* [Your assignment]: Give the listing again in full, exactly as written.

* [Data for processing]:
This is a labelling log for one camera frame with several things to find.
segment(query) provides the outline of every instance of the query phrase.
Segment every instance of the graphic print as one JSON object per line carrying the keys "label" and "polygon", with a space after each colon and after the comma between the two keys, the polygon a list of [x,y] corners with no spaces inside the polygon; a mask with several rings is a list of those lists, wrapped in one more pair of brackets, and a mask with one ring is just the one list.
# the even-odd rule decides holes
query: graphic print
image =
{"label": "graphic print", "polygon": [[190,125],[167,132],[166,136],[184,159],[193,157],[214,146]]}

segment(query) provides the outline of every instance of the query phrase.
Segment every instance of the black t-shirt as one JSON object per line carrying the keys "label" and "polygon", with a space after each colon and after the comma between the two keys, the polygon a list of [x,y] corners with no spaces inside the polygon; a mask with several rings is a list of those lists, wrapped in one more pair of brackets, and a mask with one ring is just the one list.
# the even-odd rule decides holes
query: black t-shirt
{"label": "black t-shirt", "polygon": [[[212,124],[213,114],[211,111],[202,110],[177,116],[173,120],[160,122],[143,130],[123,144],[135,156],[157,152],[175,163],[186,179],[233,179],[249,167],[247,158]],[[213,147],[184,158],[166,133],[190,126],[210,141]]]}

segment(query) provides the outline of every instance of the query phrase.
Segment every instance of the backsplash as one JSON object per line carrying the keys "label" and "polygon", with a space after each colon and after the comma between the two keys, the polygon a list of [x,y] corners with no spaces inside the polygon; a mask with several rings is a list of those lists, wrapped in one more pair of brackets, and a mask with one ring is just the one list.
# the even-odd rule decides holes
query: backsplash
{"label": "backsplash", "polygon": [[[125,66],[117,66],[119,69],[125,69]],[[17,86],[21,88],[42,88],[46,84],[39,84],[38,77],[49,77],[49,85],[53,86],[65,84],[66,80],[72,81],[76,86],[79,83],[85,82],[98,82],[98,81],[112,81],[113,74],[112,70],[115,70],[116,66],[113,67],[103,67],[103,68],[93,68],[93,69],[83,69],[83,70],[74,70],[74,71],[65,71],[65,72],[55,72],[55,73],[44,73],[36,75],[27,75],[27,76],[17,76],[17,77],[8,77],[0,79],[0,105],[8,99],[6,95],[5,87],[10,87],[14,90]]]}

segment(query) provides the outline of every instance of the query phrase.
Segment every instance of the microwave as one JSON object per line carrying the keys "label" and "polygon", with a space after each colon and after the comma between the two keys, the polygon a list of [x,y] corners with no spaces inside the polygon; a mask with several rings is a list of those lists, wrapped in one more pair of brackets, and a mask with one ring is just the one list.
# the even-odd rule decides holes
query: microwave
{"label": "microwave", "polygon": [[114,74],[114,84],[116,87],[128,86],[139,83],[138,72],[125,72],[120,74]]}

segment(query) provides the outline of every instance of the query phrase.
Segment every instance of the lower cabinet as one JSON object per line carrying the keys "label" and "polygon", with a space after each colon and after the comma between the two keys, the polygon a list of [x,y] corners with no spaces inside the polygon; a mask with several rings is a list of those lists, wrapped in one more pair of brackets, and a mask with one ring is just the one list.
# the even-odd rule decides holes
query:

* [Expected output]:
This is a labelling log for one camera frame with several things to find.
segment(query) provides the outline of every instance of the query phrase.
Segment every instance of the graphic print as one JSON object per line carrying the keys "label" and "polygon", with a space after each colon and after the comma between the two keys, the polygon a list of [x,y] corners with no spaces inside the polygon; a mask with several rings is a list of those lists, wrapped in one more pair of brackets, and a mask with one ring is just the one list.
# the even-odd rule decides holes
query: graphic print
image =
{"label": "graphic print", "polygon": [[190,125],[167,132],[166,136],[184,159],[193,157],[214,146]]}

segment(query) provides the outline of every instance of the query phrase.
Segment every instance of the black t-shirt as one JSON object per line carrying the keys "label" and "polygon", with a space after each colon and after the comma between the two keys, the polygon a list of [x,y] corners with no spaces inside the polygon; a mask with several rings is a list of those lists, wrapped in one more pair of brackets, and a mask with one ring is just the one list.
# the even-odd rule decides holes
query: black t-shirt
{"label": "black t-shirt", "polygon": [[[212,124],[213,114],[211,111],[202,110],[177,116],[173,120],[160,122],[143,130],[123,144],[135,156],[157,152],[175,163],[186,179],[233,179],[249,167],[247,158]],[[213,147],[184,158],[166,133],[190,126],[210,141]]]}

segment(query) provides the outline of every instance of the query phrase.
Segment every instance of the backsplash as one JSON object per line carrying the keys "label" and "polygon", with a space after each colon and after the comma between the two keys, the polygon a list of [x,y] corners with no spaces inside the polygon; a mask with several rings is a list of those lists, wrapped in one more pair of brackets, and a mask with one ring is just the one list.
# the even-odd rule decides holes
query: backsplash
{"label": "backsplash", "polygon": [[[125,66],[117,66],[119,69],[125,69]],[[17,86],[21,88],[42,88],[46,84],[39,84],[38,77],[49,77],[49,85],[53,86],[65,84],[66,80],[72,81],[76,86],[79,83],[85,82],[98,82],[98,81],[112,81],[113,74],[112,70],[115,70],[116,66],[113,67],[103,67],[103,68],[93,68],[93,69],[83,69],[83,70],[74,70],[74,71],[65,71],[65,72],[55,72],[55,73],[44,73],[36,75],[27,75],[27,76],[17,76],[17,77],[8,77],[0,79],[0,105],[8,99],[6,95],[5,87],[10,87],[14,90]]]}

segment(query) provides the outline of every instance of the query phrase.
Segment every instance of the microwave as one JSON object per line carrying the keys "label" and "polygon", with a space after each colon and after the comma between the two keys, the polygon a list of [x,y] corners with no spaces inside the polygon; a mask with several rings is a list of those lists, wrapped in one more pair of brackets, and a mask with one ring is just the one list.
# the even-odd rule decides holes
query: microwave
{"label": "microwave", "polygon": [[114,74],[114,84],[116,87],[128,86],[139,83],[138,72],[125,72],[120,74]]}

segment(query) provides the outline of every instance of the query phrase.
Segment every instance of the lower cabinet as one JSON object per line carrying the keys "label" and "polygon", with a space after each colon and after the comma between the two keys, the polygon a list of [x,y] corners with no spaces inside the polygon; a mask with several rings is a list of those lists, wrapped in one more pair of brackets, and a mask with one ring is just the one list.
# the even-odd rule decides holes
query:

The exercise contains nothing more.